O PAN – Pessoas Animais Natureza quer «consagrar a Cultura como bem de consumo essencial» e ter «uma rede nacional de museus na defesa da memória das migrações, da interculturalidade e dos direitos humanos». A Iniciativa Liberal considera que a actividade dos agentes culturais deve ser «descomplicada de burocracias ou cargas fiscais», pede a revogação da lei do preço fixo do livro e uma alteração da lei da cópia privada.

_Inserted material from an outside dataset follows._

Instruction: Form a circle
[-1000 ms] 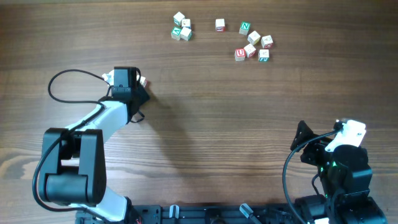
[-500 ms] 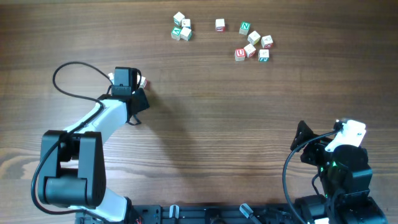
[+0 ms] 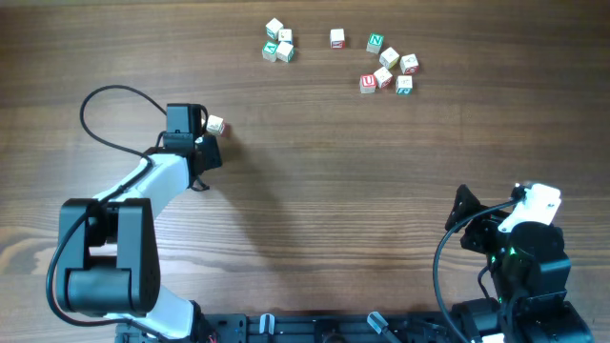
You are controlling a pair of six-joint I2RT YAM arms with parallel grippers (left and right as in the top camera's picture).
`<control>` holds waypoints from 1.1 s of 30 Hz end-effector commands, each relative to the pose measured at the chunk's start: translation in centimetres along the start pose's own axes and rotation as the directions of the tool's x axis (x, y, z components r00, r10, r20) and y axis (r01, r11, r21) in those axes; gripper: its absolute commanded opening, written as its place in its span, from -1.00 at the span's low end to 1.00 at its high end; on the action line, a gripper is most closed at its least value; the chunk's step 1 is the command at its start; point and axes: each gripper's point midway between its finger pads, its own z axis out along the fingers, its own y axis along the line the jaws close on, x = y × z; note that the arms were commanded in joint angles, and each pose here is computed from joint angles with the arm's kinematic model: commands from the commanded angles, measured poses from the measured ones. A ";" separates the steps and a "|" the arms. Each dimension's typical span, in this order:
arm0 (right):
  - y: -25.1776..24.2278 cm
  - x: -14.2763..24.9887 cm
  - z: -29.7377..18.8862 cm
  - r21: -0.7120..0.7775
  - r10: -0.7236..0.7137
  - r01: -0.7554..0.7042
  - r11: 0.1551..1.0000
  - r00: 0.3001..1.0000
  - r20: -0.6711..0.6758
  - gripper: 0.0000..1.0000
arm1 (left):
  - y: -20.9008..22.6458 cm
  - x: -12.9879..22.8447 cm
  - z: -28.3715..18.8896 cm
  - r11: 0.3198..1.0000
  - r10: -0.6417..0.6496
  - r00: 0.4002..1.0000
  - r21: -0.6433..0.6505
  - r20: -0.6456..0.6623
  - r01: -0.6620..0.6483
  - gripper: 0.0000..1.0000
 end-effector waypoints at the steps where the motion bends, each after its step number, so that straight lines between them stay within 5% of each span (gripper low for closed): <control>1: 0.1 0.2 0.1 -0.005 -0.012 0.012 1.000 1.000 -0.007 1.00 | 0.7 1.9 1.0 1.000 0.019 0.998 -0.017 -0.056 -0.020 0.06; 18: 0.1 0.2 0.1 -0.004 -0.012 0.012 1.000 1.000 -0.007 1.00 | -1.0 -5.9 -9.0 0.990 -0.050 0.962 0.140 0.267 0.013 0.24; 33: 0.1 0.2 0.1 -0.005 -0.012 0.012 1.000 1.000 -0.007 1.00 | -5.1 -6.8 -6.8 0.940 -0.076 0.961 0.341 0.266 -0.020 0.05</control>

De entre as propostas para a Cultura, o CDS-PP quer a revogação do Acordo Ortográfico de 1990 e criar um «Dicionário Universal da Língua Portuguesa e da Biblioteca Universal da Língua Portuguesa, contendo entradas respeitantes às palavras usadas em todos os países de língua portuguesa». O Livre propõe ainda o fim dos subsídios para as touradas e de «todo o tipo de receitas provenientes de jogos de azar», e a reestruturação da Direcção-Geral do Livro, dos Arquivos e das Bibliotecas. Já o Ergue-te compromete-se a «fundir num só Ministério a Educação e Cultura» e «proteger a cultura tauromáquica». O Nós, Cidadãos diz que a RTP deverá passar a ser tutelada pelo Ministério da Cultura, quando na verdade e uma vez mais isso já acontece, e pede o reforço do Camões Instituto. O Volt Portugal sugere a atribuição de cheques culturais de 200 euros (financiados por mecenas) a jovens entre os 16 e os 19 anos e o Reagir Incluir Reciclar (RIR) pretende garantir financiamento «para instituições culturais de reconhecido mérito e labor em prol da difusão cultural».

Na Comunidade Cultura e Arte, Tiago Mendes enúncia ainda com mais detalhes as medidas apontadas nos programas eleitorais para a Cultura. Fá-lo sem tendencialismo partidário e recomenda-se a leitura. As eleições legislativas antecipadas estão marcadas para o dia 30 de Janeiro de 2022.